Influenza, one of the most common infectious diseases, is a highly contagious airborne disease that occurs in seasonal epidemics and manifests as an acute febrile illness with variable degrees of systemic symptoms, ranging from mild fatigue to respiratory failure and death. Influenza causes significant loss of workdays, human suffering, and mortality.
The US Centers for Disease Control and Prevention (CDC) estimates that seasonal influenza is responsible for an average of more than 20,000 deaths annually. Mortality is highest in infants and the elderly.
Signs and Symptoms
The presentation of influenza virus infection varies, but it usually includes many of the following signs and symptoms:
- Sore throat
- Frontal or retro-orbital headache
- Nasal discharge
- Weakness and severe fatigue
- Cough and other respiratory symptoms
- Red, watery eyes
The incubation period of influenza is 2 days long on average but may range from 1 to 4 days in length. Aerosol transmission may occur 1 day before the onset of symptoms; thus, it may be possible for transmission to occur via asymptomatic persons or persons with subclinical disease, who may be unaware that they have been exposed to the disease.

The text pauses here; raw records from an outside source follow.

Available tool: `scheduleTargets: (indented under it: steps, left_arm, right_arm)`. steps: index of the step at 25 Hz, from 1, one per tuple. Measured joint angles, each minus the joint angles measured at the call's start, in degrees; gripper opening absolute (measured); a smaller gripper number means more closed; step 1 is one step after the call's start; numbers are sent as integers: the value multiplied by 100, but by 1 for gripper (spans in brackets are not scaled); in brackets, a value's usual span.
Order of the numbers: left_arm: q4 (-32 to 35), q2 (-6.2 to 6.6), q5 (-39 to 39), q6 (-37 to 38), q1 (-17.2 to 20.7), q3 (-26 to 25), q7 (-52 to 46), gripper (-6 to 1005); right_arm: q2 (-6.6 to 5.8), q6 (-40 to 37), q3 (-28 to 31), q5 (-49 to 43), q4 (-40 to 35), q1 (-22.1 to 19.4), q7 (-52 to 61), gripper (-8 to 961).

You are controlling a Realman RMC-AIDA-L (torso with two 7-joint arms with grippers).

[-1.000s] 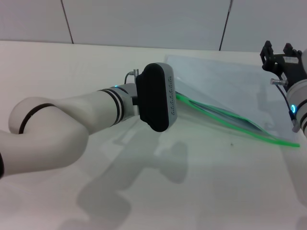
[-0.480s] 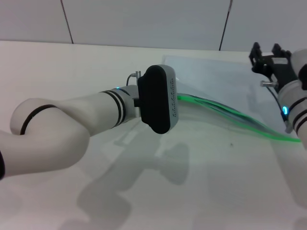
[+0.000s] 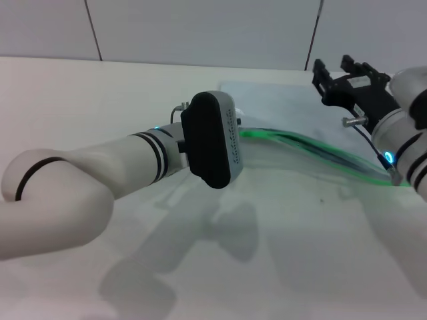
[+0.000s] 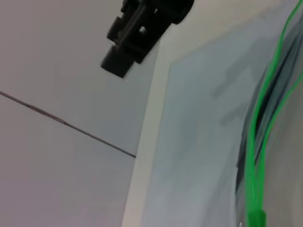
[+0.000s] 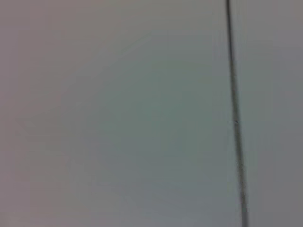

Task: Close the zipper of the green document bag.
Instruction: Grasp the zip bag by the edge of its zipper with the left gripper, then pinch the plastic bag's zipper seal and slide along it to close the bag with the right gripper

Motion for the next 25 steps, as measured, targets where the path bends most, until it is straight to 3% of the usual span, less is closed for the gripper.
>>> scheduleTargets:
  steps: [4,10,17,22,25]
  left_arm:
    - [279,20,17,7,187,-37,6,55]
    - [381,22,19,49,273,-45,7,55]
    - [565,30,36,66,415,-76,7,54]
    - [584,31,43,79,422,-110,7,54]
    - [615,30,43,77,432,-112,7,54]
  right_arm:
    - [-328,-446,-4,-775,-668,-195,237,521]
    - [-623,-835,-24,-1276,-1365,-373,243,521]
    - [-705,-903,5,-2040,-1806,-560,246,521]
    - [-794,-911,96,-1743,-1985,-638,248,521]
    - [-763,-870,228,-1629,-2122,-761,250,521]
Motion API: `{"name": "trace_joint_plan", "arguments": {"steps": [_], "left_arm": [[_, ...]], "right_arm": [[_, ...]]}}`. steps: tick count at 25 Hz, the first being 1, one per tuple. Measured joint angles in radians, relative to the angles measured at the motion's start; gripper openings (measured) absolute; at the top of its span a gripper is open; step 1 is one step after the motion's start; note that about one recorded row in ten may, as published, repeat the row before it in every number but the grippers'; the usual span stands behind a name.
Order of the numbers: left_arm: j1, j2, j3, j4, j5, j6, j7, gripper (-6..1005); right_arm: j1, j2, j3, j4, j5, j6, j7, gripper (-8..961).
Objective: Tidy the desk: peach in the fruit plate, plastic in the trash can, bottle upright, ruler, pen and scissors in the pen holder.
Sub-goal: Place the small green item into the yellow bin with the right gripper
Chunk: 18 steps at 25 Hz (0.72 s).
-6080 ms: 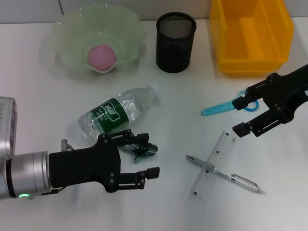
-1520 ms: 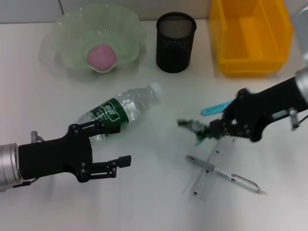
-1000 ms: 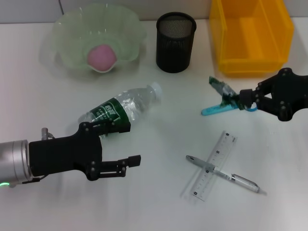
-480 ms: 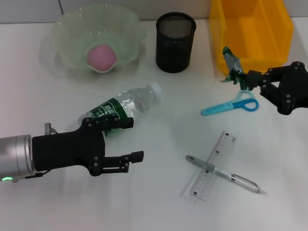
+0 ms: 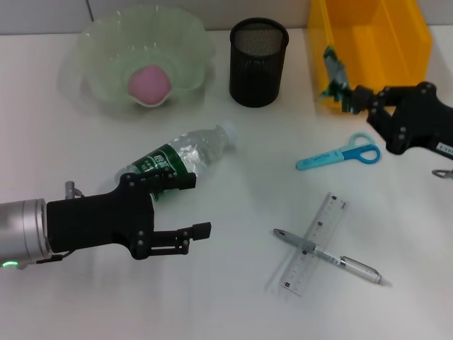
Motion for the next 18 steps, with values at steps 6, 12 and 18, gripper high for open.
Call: {"name": "trace_joint_plan", "arguments": {"steps": [6,12,18], "left_arm": [[0.004,0.0,0.0,0.0,0.0,0.005,0.0,812],[0.004,0.0,0.0,0.002,0.0,0.008,0.0,812],[0.008,0.0,0.0,0.012,0.0,0.008,0.0,812]], "right_arm": [[-0.005,0.015,0.0,0.09,0.195,0.137,-0.088,5],[0.024,0.016,-0.001,0.145,0.337,0.264,-0.107,5],[0.09,0.016,-0.002,0.161,0.386,0.445,-0.11,6]]}}
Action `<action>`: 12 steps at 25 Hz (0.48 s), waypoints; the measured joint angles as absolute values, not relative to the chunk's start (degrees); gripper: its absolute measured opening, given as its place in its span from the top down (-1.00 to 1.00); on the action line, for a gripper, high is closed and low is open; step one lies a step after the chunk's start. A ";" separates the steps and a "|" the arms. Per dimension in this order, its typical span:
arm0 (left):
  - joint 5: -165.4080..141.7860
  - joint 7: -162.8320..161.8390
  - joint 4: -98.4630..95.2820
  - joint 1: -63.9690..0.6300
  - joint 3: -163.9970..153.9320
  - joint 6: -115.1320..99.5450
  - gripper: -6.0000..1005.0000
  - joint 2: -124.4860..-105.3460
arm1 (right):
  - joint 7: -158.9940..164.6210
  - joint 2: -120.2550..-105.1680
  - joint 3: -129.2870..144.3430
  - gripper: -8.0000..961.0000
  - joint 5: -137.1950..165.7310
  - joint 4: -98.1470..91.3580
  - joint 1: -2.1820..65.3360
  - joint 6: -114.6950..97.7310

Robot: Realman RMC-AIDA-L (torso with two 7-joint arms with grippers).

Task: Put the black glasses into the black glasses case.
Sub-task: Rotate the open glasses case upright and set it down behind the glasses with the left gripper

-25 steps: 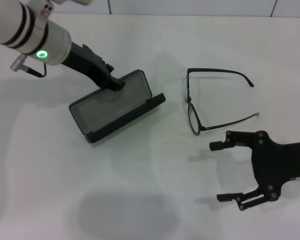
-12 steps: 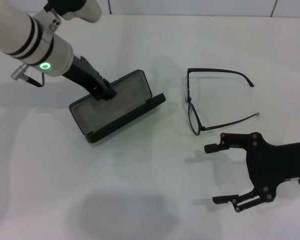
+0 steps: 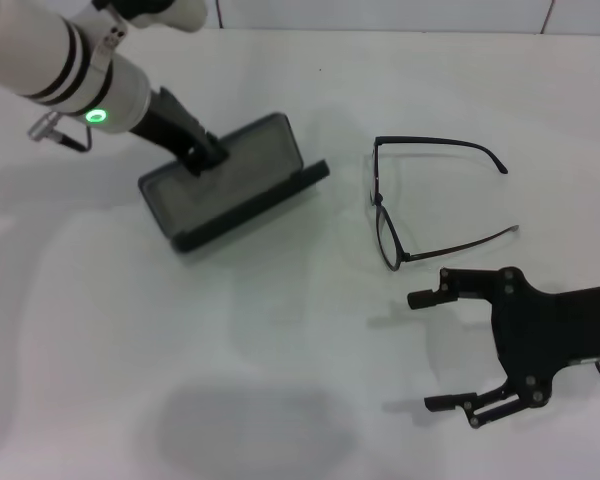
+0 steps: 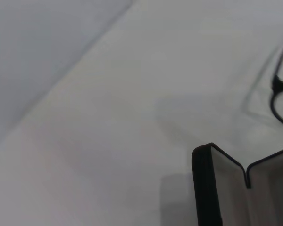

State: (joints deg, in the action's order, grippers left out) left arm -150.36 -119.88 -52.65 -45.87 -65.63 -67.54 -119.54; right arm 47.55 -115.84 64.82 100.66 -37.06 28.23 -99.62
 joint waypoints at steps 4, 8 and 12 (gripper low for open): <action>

Influenza has traditionally been diagnosed on the basis of clinical criteria, but rapid diagnostic tests, which have a high degree of specificity but only moderate sensitivity, are becoming more widely used. The criterion standard for diagnosing influenza A and B is a viral culture of nasopharyngeal samples or throat samples. In elderly or high-risk patients with pulmonary symptoms, chest radiography should be performed to exclude pneumonia.
Avian influenza (H5N1) is rare in humans in developed countries. Unless advised by the CDC or regional health departments, clinicians do not routinely need to test for avian influenza.
Prevention of influenza is the most effective management strategy. Influenza A and B vaccine is administered each year before flu season. The CDC analyzes the vaccine subtypes each year and makes any necessary changes on the basis of worldwide trends.
Traditionally, the vaccine is trivalent (i.e., designed to provide protection against 3 viral subtypes, generally an A-H1, an A-H3, and a B). The first quadrivalent vaccines, which also provide coverage against a second influenza B subtype, were approved in 2012 and were made available for the 2013-2014 flu seasons.
The following are influenza vaccine recommendations by the Advisory Committee on Immunization Practices for 2016-2017:
- All persons aged 6 months or older should receive influenza vaccine annually. Influenza vaccination should not be delayed to procure a specific vaccine preparation if an appropriate one is already available.
- Persons with a history of egg allergy who have experienced only hives after exposure to egg should receive influenza vaccine. Inactivated influenza virus cell culture–based (ccIIV4; Flucelvax) or trivalent or quadrivalent recombinant influenza vaccine (RIV; Flublok) should be used. RIV may be used for persons aged 18 years or older who have no other contraindications.
- Regardless of allergy history, all vaccines should be administered in settings in which personnel and equipment for rapid recognition and treatment of anaphylaxis are available.
- A previous severe allergic reaction to influenza vaccine, regardless of the component suspected of being responsible for the reaction, is a contraindication to future receipt of the vaccine.
In addition to vaccination, other public health measures are also effective in limiting influenza transmission in closed environments. Enhanced surveillance with daily temperature taking and prompt reporting with isolation through home medical leave and segregation of smaller subgroups decrease the spread of influenza.